**WHAT THE EXERCISE ASKS:**
Your answer is the lines below, exactly, from the one that contains "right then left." through the one that contains "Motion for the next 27", both included.

Excerpts from a dataset
○ ○ ○ ○
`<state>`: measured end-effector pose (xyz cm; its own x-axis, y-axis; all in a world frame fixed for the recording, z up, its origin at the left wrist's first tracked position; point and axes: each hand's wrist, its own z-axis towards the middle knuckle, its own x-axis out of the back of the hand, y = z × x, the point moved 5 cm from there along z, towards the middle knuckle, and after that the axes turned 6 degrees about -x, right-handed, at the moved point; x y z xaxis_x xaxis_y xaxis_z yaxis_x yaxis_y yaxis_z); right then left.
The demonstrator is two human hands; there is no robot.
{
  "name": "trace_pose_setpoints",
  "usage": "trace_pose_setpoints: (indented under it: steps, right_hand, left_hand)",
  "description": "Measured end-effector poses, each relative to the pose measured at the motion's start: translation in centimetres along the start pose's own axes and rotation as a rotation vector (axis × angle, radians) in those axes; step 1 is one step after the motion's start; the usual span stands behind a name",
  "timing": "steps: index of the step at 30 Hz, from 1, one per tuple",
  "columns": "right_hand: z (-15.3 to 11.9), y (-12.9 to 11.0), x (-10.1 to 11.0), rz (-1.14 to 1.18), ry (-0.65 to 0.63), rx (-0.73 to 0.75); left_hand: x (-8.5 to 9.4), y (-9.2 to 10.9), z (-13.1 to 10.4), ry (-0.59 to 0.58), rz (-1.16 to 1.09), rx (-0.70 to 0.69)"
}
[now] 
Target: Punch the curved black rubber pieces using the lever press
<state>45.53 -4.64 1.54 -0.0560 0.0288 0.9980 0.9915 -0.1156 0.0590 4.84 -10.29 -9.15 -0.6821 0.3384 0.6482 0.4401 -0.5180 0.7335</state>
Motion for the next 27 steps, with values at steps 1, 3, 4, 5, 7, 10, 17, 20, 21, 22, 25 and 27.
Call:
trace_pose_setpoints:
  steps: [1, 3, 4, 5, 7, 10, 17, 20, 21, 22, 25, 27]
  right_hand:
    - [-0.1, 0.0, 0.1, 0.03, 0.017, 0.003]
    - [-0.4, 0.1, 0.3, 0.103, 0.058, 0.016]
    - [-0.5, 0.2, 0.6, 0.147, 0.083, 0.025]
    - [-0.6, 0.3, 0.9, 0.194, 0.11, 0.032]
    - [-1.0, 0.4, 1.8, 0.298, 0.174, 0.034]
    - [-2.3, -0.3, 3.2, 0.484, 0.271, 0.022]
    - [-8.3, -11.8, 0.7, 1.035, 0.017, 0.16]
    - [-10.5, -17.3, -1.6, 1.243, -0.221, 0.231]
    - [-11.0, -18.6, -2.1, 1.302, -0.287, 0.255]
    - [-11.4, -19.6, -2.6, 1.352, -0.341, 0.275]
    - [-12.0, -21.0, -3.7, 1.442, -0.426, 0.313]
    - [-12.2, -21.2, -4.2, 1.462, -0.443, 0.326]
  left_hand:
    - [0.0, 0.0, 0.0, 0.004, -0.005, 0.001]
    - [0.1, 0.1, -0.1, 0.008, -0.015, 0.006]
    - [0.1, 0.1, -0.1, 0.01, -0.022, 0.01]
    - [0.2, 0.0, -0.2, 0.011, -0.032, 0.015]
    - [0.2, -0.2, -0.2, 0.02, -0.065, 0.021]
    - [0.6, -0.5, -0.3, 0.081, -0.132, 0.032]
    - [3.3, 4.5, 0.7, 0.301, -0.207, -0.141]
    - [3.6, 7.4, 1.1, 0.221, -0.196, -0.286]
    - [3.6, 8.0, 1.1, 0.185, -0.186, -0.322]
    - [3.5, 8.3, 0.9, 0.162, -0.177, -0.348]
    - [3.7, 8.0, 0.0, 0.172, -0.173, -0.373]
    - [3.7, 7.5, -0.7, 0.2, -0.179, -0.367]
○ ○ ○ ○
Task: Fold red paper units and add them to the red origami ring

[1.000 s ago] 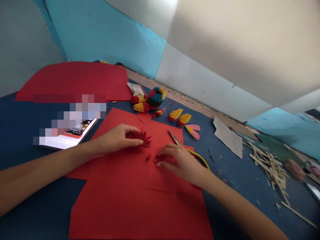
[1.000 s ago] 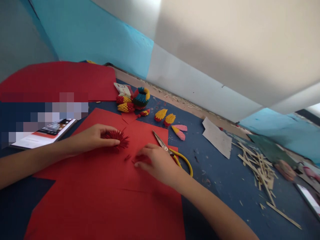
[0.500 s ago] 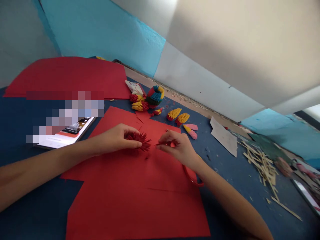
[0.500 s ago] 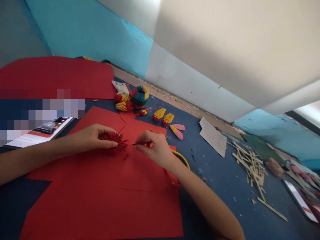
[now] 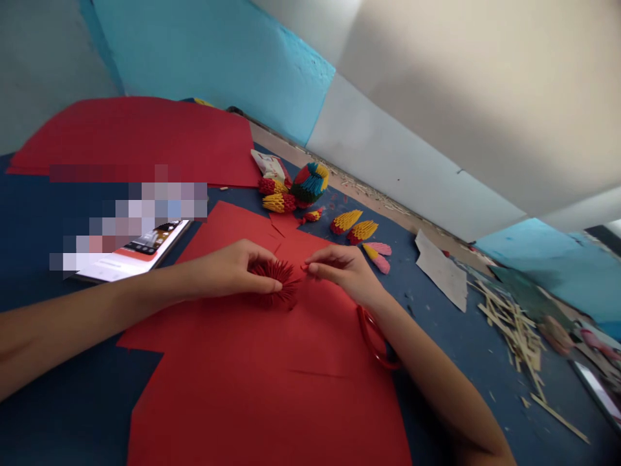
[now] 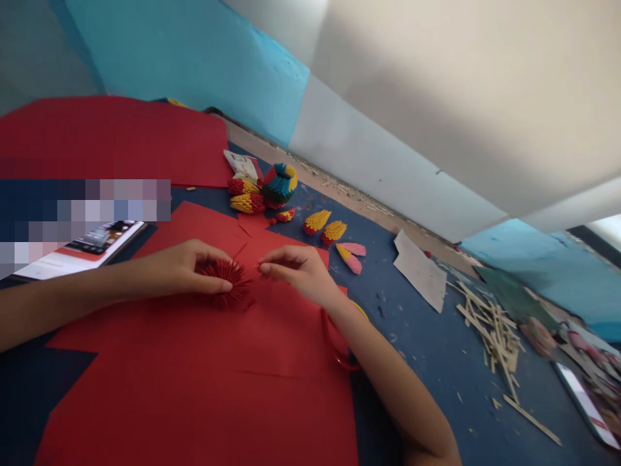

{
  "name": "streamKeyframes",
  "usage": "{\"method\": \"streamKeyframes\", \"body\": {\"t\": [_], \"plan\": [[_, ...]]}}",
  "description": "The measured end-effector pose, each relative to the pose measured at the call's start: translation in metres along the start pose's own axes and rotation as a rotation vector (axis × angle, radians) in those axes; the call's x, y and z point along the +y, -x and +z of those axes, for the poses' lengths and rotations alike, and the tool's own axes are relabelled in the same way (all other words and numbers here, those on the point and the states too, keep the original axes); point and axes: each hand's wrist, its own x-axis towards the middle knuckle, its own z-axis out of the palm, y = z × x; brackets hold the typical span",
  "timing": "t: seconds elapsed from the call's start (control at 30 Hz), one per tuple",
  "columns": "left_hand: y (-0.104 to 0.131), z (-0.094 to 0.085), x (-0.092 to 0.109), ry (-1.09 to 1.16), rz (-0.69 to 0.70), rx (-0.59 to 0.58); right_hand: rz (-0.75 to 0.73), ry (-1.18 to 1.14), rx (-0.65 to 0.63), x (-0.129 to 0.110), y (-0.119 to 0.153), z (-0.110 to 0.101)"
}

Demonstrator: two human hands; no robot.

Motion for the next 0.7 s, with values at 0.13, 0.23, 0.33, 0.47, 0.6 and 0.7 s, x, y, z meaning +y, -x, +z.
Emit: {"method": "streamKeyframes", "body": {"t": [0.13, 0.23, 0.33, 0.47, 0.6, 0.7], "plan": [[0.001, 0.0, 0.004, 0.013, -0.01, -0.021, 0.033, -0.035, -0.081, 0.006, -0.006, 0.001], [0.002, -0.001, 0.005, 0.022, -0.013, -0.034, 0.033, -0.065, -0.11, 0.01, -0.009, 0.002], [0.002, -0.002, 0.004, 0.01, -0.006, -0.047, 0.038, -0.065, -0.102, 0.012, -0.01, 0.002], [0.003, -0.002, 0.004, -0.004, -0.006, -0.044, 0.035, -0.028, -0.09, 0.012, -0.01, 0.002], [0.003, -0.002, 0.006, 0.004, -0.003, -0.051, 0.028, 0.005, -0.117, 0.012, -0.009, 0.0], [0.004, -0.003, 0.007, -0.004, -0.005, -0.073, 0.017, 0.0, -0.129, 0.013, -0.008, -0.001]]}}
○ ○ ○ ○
**TASK RESULT:**
`<state>`: measured end-effector pose (xyz cm; its own x-axis, y-axis; all in a world frame fixed for the recording, z up, its origin at the left wrist's first tracked position; point and axes: each hand's wrist, its own z-axis towards the middle knuckle, its own x-axis out of the back of the hand, y = z × x, the point moved 5 cm from there along z, towards the middle knuckle, and after that the axes turned 6 degrees about -x, right-handed, at the moved point; x y z xaxis_x xaxis_y xaxis_z yaxis_x yaxis_y yaxis_z); right then left.
The demonstrator is two human hands; there is no robot.
{
  "name": "trace_pose_setpoints",
  "usage": "trace_pose_setpoints: (indented under it: steps, right_hand, left_hand)",
  "description": "Measured end-effector poses, each relative to the pose measured at the motion's start: translation in centimetres along the start pose's own axes and rotation as a rotation vector (axis × angle, radians) in those axes; step 1 is one step after the motion's start; the usual span stands behind a name",
  "timing": "steps: index of the step at 30 Hz, from 1, one per tuple",
  "columns": "right_hand: z (-15.3 to 11.9), y (-12.9 to 11.0), x (-10.1 to 11.0), rz (-1.14 to 1.18), ry (-0.65 to 0.63), rx (-0.73 to 0.75); left_hand: x (-8.5 to 9.4), y (-9.2 to 10.9), z (-13.1 to 10.4), ry (-0.59 to 0.58), rz (-1.16 to 1.09), rx (-0.70 to 0.69)"
}
[now] 
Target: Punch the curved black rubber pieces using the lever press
<state>45.53 -4.64 1.54 -0.0560 0.0288 0.9980 0.9915 -0.1156 0.0590 4.84 -10.29 -9.15 -0.6821 0.3384 0.6482 0.4401 -0.5180 0.7335</state>
Motion for the next 27 steps, with values at steps 1, 3, 4, 5, 7, 10, 17, 20, 21, 22, 25 and 27.

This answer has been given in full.